» What is needed:
Please keep to the lines below from the one with "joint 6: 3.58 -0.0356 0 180" through the one with "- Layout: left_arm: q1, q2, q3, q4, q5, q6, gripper", and restate them word for word, ends included.

» Source data:
----------------
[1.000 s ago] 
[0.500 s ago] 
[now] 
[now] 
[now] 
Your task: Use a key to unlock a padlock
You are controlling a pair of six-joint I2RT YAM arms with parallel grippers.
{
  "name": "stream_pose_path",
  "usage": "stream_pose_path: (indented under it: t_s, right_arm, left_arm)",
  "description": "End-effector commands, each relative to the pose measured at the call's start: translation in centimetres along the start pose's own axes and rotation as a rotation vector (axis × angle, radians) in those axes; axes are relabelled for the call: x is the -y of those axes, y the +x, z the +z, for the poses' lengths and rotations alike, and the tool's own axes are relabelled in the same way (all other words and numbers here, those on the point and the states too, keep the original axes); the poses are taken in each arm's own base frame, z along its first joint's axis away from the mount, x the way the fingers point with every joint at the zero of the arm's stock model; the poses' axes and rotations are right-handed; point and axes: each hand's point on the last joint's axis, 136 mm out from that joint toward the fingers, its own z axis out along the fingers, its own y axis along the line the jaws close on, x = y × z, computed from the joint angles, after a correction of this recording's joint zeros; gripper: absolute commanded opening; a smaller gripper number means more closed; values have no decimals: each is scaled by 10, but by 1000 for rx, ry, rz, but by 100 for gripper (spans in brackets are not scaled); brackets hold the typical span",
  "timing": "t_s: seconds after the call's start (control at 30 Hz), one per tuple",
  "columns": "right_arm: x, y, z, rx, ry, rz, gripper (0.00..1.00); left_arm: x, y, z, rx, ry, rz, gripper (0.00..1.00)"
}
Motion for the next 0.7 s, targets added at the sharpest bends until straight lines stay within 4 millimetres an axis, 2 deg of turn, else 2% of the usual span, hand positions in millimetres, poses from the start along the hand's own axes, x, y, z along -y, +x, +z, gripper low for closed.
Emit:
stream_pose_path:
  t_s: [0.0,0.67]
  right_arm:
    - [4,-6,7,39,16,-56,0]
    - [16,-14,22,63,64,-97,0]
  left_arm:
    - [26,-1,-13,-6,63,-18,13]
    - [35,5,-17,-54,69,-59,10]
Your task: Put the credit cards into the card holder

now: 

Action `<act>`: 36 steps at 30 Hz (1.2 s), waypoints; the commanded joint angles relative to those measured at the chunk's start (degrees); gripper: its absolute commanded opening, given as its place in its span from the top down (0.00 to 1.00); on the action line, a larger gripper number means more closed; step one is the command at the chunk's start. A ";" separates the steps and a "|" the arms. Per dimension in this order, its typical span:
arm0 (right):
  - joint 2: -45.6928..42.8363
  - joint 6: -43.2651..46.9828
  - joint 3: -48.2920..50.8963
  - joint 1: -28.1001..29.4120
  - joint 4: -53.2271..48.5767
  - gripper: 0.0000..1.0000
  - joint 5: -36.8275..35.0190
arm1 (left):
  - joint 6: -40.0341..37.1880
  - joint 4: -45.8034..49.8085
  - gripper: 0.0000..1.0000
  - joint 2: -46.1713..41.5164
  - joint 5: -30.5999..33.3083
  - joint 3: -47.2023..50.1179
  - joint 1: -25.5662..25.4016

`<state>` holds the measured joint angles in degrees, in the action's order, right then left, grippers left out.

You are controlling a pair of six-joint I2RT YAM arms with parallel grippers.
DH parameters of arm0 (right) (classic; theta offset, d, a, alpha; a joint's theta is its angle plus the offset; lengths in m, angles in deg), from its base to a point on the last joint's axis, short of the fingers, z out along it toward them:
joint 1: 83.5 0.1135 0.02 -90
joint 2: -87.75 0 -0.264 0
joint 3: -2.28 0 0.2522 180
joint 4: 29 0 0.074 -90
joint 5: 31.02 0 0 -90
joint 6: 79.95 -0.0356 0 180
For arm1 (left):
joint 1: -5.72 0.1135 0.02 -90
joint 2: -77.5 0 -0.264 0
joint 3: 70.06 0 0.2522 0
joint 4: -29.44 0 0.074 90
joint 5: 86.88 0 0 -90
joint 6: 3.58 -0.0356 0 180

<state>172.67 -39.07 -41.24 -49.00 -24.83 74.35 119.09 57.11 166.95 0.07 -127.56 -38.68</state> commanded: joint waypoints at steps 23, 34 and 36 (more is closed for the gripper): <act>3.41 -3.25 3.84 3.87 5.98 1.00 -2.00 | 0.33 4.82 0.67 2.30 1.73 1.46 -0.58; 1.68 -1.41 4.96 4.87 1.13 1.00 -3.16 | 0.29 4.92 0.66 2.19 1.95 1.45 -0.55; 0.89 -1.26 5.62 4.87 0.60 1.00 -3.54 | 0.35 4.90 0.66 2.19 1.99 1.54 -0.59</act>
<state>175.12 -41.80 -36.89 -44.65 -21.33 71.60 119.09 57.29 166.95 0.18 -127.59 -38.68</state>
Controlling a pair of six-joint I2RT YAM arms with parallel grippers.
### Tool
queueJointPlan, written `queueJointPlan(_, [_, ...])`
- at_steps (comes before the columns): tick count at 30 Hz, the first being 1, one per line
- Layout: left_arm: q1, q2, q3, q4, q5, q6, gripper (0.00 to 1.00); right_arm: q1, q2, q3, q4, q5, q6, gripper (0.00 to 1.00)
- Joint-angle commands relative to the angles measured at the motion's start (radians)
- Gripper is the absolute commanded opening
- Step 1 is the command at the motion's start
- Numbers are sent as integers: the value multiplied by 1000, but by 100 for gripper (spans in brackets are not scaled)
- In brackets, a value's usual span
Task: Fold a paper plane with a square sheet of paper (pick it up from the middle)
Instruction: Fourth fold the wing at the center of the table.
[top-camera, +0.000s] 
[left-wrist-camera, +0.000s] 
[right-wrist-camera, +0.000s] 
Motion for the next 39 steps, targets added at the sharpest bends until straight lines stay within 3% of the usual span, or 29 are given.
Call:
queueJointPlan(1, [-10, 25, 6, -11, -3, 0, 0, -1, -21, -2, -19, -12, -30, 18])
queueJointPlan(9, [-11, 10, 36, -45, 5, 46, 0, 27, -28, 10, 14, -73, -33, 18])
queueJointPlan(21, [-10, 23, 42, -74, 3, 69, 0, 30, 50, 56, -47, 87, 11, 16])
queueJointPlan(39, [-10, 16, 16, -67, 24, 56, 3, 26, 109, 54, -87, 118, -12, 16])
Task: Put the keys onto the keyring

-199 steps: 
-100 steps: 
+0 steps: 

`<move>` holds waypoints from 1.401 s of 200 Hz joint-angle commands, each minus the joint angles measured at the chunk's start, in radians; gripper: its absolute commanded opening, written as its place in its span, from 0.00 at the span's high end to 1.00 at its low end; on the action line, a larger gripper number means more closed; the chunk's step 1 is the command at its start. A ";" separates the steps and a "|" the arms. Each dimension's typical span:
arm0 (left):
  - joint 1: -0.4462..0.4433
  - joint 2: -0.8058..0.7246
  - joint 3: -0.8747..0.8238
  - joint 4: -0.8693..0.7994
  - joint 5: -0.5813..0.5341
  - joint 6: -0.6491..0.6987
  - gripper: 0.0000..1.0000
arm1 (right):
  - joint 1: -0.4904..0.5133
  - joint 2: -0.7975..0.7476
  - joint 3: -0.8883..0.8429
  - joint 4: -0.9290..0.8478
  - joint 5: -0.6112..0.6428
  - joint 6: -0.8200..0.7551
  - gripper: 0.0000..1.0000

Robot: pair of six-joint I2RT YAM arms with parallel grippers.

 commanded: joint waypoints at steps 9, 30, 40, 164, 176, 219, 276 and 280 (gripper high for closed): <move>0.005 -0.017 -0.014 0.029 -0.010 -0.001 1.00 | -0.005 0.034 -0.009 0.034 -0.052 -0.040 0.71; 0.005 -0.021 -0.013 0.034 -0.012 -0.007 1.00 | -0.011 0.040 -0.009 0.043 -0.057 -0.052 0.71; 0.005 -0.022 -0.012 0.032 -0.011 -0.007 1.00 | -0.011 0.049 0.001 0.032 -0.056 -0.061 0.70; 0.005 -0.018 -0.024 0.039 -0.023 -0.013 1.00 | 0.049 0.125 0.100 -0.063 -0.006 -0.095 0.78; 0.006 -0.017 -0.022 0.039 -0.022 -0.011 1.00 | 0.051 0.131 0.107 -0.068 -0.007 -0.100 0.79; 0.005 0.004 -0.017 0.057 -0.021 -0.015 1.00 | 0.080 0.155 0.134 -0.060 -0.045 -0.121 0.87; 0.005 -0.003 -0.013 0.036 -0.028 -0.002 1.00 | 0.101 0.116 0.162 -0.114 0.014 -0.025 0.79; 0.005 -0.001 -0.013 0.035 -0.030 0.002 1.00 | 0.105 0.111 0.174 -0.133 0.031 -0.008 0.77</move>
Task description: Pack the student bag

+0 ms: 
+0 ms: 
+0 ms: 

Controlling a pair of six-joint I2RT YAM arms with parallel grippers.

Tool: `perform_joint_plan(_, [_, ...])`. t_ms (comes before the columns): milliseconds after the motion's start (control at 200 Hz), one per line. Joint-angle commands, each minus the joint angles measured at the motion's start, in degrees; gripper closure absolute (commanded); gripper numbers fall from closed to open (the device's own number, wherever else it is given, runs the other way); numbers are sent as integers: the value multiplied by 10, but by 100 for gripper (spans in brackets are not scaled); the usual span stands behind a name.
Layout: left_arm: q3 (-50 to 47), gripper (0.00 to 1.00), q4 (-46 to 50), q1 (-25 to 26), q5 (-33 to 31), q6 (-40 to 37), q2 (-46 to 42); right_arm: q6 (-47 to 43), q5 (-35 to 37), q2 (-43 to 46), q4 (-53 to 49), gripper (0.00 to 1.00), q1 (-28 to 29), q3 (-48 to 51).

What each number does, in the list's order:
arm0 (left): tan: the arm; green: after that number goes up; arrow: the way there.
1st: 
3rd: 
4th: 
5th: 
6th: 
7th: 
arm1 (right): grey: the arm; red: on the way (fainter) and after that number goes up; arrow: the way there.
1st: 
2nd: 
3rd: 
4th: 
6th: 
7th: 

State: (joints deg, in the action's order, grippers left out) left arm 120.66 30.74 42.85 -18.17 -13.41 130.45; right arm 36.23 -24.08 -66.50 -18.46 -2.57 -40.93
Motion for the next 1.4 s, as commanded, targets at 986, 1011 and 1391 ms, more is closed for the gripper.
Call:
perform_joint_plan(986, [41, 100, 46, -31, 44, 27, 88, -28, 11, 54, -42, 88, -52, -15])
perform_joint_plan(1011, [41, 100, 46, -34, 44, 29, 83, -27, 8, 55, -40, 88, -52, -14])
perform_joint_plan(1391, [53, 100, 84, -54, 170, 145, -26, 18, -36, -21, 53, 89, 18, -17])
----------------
» Worked solution:
joint 6: 3.58 -0.0356 0 180

<state>172.67 -39.07 -41.24 -49.00 -24.83 74.35 119.09 57.11 166.95 0.07 -127.56 -38.68</state> commanded: joint waypoints at steps 23, 34 and 36 (more is closed for the gripper): <act>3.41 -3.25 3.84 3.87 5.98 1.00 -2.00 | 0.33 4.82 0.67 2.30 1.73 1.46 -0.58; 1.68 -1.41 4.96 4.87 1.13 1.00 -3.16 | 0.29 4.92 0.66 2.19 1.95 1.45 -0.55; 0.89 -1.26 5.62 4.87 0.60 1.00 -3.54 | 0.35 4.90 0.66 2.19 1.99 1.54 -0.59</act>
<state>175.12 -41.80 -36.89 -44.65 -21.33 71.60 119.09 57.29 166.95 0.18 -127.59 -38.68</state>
Controlling a pair of six-joint I2RT YAM arms with parallel grippers.
### Tool
queueJointPlan, written `queueJointPlan(_, [_, ...])`
- at_steps (comes before the columns): tick count at 30 Hz, the first being 1, one per line
- Layout: left_arm: q1, q2, q3, q4, q5, q6, gripper (0.00 to 1.00); right_arm: q1, q2, q3, q4, q5, q6, gripper (0.00 to 1.00)

Besides this answer, the exercise requires nothing else.